*** Opening of GIVEN DATA ***
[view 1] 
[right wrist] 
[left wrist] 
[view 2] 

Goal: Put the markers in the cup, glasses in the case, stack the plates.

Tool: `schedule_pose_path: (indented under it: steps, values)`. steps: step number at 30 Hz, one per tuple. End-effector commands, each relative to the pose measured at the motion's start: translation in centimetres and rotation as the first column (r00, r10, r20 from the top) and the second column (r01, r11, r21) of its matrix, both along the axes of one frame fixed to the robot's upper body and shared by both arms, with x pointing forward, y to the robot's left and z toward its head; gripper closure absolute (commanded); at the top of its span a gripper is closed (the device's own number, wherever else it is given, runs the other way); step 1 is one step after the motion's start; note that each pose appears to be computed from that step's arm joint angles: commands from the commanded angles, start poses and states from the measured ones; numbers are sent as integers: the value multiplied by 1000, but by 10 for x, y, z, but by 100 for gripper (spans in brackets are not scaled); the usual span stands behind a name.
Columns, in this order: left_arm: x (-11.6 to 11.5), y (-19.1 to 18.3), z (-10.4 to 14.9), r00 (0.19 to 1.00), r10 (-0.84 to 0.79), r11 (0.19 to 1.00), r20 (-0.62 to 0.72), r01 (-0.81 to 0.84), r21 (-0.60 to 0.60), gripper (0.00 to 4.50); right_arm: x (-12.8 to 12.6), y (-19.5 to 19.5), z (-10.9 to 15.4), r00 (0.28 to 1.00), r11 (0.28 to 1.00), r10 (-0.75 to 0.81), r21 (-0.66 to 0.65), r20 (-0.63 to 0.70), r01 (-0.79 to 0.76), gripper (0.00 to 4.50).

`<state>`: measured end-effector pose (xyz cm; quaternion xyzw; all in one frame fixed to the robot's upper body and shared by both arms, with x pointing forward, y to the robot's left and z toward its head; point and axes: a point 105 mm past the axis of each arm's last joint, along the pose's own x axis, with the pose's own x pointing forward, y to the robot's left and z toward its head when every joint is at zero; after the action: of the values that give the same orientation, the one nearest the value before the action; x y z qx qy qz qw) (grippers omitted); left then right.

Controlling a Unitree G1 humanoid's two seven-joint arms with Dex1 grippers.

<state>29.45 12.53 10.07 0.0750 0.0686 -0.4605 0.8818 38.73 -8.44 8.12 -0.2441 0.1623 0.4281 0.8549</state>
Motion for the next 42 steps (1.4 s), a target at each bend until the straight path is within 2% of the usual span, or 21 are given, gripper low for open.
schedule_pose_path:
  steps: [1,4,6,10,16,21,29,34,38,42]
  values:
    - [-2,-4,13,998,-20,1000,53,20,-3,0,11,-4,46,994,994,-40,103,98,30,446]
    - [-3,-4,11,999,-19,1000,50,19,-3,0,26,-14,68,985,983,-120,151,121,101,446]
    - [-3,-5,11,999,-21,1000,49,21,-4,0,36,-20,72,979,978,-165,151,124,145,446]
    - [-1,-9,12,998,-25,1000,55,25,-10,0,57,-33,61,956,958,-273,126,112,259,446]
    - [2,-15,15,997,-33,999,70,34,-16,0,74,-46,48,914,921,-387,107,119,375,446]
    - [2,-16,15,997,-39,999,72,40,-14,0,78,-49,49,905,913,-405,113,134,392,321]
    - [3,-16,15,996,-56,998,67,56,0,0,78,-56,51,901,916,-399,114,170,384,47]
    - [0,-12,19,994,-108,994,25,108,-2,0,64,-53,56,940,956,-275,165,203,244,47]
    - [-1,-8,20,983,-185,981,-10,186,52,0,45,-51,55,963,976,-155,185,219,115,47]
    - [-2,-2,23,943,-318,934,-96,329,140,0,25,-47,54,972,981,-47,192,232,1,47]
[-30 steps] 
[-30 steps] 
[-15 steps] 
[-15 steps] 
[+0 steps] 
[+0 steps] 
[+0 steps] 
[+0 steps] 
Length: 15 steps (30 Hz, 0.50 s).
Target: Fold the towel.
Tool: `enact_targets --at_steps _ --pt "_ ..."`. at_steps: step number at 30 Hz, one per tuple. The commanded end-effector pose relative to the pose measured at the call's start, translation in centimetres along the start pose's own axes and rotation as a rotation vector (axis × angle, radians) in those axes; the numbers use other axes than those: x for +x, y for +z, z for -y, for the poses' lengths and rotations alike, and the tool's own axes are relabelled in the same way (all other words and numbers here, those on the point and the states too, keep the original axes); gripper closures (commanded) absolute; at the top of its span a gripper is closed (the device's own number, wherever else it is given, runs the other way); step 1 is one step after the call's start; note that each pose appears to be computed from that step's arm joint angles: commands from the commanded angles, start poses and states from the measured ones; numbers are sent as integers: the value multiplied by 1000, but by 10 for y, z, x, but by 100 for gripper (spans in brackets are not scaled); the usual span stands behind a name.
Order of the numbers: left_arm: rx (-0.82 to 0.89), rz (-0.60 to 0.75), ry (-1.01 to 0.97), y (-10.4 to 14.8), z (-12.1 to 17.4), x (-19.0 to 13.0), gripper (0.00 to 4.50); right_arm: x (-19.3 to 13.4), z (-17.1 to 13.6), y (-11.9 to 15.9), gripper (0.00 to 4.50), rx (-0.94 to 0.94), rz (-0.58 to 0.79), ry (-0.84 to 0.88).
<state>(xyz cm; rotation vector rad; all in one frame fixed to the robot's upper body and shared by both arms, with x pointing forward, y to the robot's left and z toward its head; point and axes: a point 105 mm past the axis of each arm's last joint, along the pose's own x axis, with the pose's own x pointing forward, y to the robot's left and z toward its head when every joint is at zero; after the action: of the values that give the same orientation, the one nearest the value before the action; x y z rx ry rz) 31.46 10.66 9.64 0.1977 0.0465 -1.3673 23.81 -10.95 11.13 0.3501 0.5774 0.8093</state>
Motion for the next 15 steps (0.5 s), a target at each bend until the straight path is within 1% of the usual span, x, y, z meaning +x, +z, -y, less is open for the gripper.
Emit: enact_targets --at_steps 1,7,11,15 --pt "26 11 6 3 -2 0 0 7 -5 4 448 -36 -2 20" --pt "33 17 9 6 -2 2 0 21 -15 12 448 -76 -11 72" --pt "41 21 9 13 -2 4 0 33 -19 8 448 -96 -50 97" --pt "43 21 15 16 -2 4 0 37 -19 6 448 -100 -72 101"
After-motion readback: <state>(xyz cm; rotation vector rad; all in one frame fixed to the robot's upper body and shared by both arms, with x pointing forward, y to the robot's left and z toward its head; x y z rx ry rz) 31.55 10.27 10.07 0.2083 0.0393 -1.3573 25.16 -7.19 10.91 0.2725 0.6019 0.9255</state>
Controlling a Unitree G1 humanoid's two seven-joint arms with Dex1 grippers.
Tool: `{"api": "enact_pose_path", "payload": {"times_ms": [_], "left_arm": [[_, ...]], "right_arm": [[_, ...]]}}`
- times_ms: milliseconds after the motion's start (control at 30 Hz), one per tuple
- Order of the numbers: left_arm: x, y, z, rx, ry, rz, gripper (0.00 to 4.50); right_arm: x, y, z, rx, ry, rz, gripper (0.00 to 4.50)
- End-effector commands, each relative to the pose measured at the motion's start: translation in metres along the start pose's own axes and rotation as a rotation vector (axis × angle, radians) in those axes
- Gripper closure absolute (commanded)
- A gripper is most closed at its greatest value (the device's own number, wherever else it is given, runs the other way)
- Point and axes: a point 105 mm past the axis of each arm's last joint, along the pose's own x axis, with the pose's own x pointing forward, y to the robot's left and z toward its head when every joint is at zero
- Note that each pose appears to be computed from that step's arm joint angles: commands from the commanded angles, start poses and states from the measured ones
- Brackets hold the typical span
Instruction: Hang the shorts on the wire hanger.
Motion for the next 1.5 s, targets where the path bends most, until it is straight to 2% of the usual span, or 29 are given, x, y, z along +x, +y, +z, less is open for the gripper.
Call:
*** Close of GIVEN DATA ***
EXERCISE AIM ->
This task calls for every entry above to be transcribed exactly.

FINISHED TASK ->
[view 1] 
[right wrist] 
[left wrist] 
[view 2] 

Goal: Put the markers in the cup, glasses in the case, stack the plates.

Tool: `schedule_pose_path: (indented under it: steps, values)`. steps: step number at 30 Hz, one per tuple. End-effector commands, each relative to the pose measured at the motion's start: translation in centimetres and rotation as the first column (r00, r10, r20 from the top) and the second column (r01, r11, r21) of its matrix, both along the axes of one frame fixed to the robot's upper body and shared by both arms, with x pointing forward, y to the robot's left and z toward its head; gripper closure absolute (commanded); at the top of its span a gripper is closed (the device's own number, wherever else it is given, runs the other way); step 1 is one step after the motion's start; note that each pose appears to be computed from that step's arm joint angles: commands from the commanded angles, start poses and states from the measured ones; numbers are sent as integers: the value multiplied by 1000, but by 10 for x, y, z, but by 100 for gripper (spans in brackets are not scaled); the usual span stands behind a name.
Columns, in this order: left_arm: x (-11.6 to 11.5), y (-19.1 to 18.3), z (-10.4 to 14.9), r00 (0.19 to 1.00), r10 (-0.84 to 0.79), r11 (0.19 to 1.00), r20 (-0.62 to 0.72), r01 (-0.81 to 0.84), r21 (-0.60 to 0.60), gripper (0.00 to 4.50); right_arm: x (-12.8 to 12.6), y (-19.5 to 19.5), z (-10.9 to 15.4), r00 (0.28 to 1.00), r11 (0.28 to 1.00), r10 (-0.75 to 0.81), r21 (-0.66 to 0.65), r20 (-0.63 to 0.70), r01 (-0.79 to 0.76), gripper (0.00 to 4.50).

`<state>`: measured end-effector pose (xyz cm; quaternion xyzw; all in one frame fixed to the robot's upper body and shared by both arms, with x pointing forward, y to the robot's left and z toward its head; point and axes: a point 105 mm past the axis of each arm's last joint, along the pose's own x axis, with the pose's own x pointing forward, y to the robot's left and z toward its head when every joint is at zero; after the action: of the values that give the same orientation, the one nearest the value before the action; x y z qx qy qz qw) (grippers omitted); left then right.

Controlling a Unitree G1 humanoid's two seven-joint arms with Dex1 grippers.

<state>29.45 12.53 10.07 0.0750 0.0686 -0.4605 0.8818 38.73 -8.44 8.12 -0.2441 0.1623 0.4281 0.8549</state>
Motion for the next 42 steps (1.4 s), a target at each bend until the straight path is within 2% of the usual span, or 21 are given, gripper low for open.
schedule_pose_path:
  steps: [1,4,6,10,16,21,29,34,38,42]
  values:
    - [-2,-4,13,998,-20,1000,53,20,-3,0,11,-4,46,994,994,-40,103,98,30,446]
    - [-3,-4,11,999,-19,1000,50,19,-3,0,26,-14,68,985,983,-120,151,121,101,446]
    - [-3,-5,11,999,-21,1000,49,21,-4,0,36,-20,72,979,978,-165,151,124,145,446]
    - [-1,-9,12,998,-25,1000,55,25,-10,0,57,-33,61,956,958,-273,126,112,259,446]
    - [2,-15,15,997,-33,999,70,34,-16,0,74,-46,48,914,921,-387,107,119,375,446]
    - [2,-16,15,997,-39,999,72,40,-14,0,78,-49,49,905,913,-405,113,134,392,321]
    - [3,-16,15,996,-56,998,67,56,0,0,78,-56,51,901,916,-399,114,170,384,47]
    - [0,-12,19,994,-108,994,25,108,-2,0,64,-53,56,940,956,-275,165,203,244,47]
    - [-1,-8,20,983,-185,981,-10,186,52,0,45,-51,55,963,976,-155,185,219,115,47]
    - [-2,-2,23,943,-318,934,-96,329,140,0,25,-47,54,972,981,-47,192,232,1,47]
[-30 steps] 
[-30 steps] 
[-15 steps] 
[-15 steps] 
[+0 steps] 
[+0 steps] 
[+0 steps] 
[+0 steps] 
Length: 15 steps (30 Hz, 0.50 s).
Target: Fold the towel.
Tool: `enact_targets --at_steps _ --pt "_ ..."`. at_steps: step number at 30 Hz, one per tuple. The commanded end-effector pose relative to the pose measured at the call's start, translation in centimetres along the start pose's own axes and rotation as a rotation vector (axis × angle, radians) in those axes; the numbers use other axes than those: x for +x, y for +z, z for -y, for the poses' lengths and rotations alike, and the tool's own axes are relabelled in the same way (all other words and numbers here, those on the point and the states too, keep the original axes); gripper closures (commanded) absolute; at the top of its span a gripper is closed (the device's own number, wherever else it is given, runs the other way); step 1 is one step after the call's start; note that each pose appears to be computed from that step's arm joint angles: commands from the commanded angles, start poses and states from the measured ones; numbers are sent as integers: the value multiplied by 1000, but by 10 for y, z, x, but by 100 for gripper (spans in brackets are not scaled); the usual span stands behind a name.
Order of the numbers: left_arm: rx (-0.82 to 0.89), rz (-0.60 to 0.75), ry (-1.01 to 0.97), y (-10.4 to 14.8), z (-12.1 to 17.4), x (-19.0 to 13.0), gripper (0.00 to 4.50); right_arm: x (-19.3 to 13.4), z (-17.1 to 13.6), y (-11.9 to 15.9), gripper (0.00 to 4.50), rx (-0.94 to 0.94), rz (-0.58 to 0.79), ry (-0.84 to 0.88).
<state>(xyz cm; rotation vector rad; all in one frame fixed to the robot's upper body and shared by both arms, with x pointing forward, y to the robot's left and z toward its head; point and axes: a point 105 mm past the axis of each arm's last joint, along the pose's own x axis, with the pose's own x pointing forward, y to the robot's left and z toward its head when every joint is at zero; after the action: of the values that give the same orientation, the one nearest the value before the action; x y z rx ry rz) 31.46 10.66 9.64 0.1977 0.0465 -1.3673 23.81 -10.95 11.13 0.3501 0.5774 0.8093</state>
Motion for the next 15 steps (0.5 s), a target at each bend until the straight path is within 1% of the usual span, x, y, z meaning +x, +z, -y, less is open for the gripper.
Emit: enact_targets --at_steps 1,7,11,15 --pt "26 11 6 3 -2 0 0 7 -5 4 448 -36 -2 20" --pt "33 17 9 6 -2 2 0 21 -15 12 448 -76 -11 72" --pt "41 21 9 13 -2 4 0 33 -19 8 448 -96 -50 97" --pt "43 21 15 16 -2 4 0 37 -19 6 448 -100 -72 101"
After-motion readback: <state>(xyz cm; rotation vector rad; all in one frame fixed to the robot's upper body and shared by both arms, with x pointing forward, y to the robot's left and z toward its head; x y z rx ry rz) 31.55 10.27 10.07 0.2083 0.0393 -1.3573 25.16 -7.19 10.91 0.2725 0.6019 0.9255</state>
Controlling a Unitree G1 humanoid's two seven-joint arms with Dex1 grippers.
Tool: `{"api": "enact_pose_path", "payload": {"times_ms": [_], "left_arm": [[_, ...]], "right_arm": [[_, ...]]}}`
- times_ms: milliseconds after the motion's start (control at 30 Hz), one per tuple
- Order of the numbers: left_arm: x, y, z, rx, ry, rz, gripper (0.00 to 4.50); right_arm: x, y, z, rx, ry, rz, gripper (0.00 to 4.50)
- End-effector commands, each relative to the pose measured at the motion's start: translation in metres along the start pose's own axes and rotation as a rotation vector (axis × angle, radians) in those axes
- Gripper closure absolute (commanded)
- A gripper is most closed at its greatest value (the device's own number, wherever else it is given, runs the other way)
- Point and axes: a point 105 mm past the axis of each arm's last joint, along the pose's own x axis, with the pose's own x pointing forward, y to the robot's left and z toward its head when every joint is at zero
- Note that each pose appears to be computed from that step's arm joint angles: commands from the commanded angles, start poses and states from the measured ones
- Brackets hold the typical span
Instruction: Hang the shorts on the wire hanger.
Motion for the next 1.5 s, targets where the path bends most, until it is straight to 2% of the usual span, or 29 are given, x, y, z along +x, +y, +z, less is open for the gripper.
Call:

There is nothing more to add to this answer.